BH: No. I just wondered if you were intent on not being, say, the next John Updike.

ES: What was that novel . . . Couples! I got viscerally angry reading that. No, I didn’t have anything in mind other than wanting to do an act of imagination. I had my typewriter there on Avenue A, had just broken up the Fugs, and didn’t have anything to do, so I started that novel.

BH: I have the impression you are impatient with what’s going on with literary criticism.

ES: I don’t know anything about it. What I know I’ve learned from visiting people like you and reading what you have lying around your house and office, which I do all the time. I go to colleges all over America and always spend a couple hours studying the books in professors’ offices. I was just up at Union College in Schenectady studying the books. Professors always have great books. What we need is a website listing the books in every decent professor’s office.
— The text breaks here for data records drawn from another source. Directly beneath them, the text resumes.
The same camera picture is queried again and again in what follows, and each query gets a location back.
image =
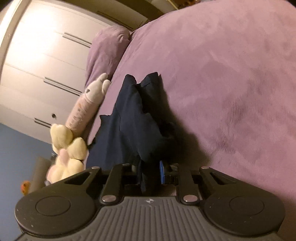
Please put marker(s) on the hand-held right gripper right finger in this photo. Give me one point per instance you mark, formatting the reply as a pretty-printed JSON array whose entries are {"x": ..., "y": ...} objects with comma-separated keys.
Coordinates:
[{"x": 162, "y": 172}]

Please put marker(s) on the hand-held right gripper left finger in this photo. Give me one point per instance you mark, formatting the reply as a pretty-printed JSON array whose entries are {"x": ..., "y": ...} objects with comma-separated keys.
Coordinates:
[{"x": 115, "y": 183}]

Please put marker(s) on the navy zip jacket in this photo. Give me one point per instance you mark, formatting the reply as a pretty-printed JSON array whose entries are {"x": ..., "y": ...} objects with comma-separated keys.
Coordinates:
[{"x": 129, "y": 127}]

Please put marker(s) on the cream flower plush toy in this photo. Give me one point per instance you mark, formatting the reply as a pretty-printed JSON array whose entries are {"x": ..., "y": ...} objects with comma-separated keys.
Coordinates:
[{"x": 69, "y": 148}]

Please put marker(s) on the pink long bunny plush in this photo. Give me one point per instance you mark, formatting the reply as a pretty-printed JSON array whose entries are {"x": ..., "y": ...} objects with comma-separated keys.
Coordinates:
[{"x": 85, "y": 109}]

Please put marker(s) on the small orange object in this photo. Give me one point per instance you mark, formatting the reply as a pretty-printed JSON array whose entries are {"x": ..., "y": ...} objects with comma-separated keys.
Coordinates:
[{"x": 26, "y": 187}]

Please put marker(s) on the purple plush blanket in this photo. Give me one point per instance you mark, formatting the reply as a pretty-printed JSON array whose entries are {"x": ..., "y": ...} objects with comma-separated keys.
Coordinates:
[{"x": 231, "y": 81}]

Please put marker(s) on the purple pillow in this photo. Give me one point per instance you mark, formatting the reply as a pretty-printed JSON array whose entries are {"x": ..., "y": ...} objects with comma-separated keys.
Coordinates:
[{"x": 104, "y": 51}]

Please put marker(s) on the white wardrobe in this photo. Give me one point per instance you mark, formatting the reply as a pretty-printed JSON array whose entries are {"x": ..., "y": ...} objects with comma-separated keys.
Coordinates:
[{"x": 46, "y": 58}]
BH: What’s going on in current fiction that you like?

ES: I read in a very specialized way. I live in my own little maelstrom. I don’t keep up on what’s being written, and I don’t follow the rebirth of narrative, although I think that is happening. Because what is needed now are pathways through the chaos, and writers can be helpful. Who knows what’s going to happen? Whatever it is, it will be unusual, and the task of the writer will be difficult—creating virtual rooms to sit in and participate. Whatever happens, narrative will still be required, and a lot of negative capability, a lot of “just say no.” In a fact-suffused universe, saying no is very important.

What the writer does is, I think, vitally important, although I could be wrong. I do think good writing is still the most intimate way of describing reality. However, I’m fifty-eight years old, don’t have the time to figure out what’s going on in literature, and am going to let others do this new thing that’s going to happen. I have my march orders.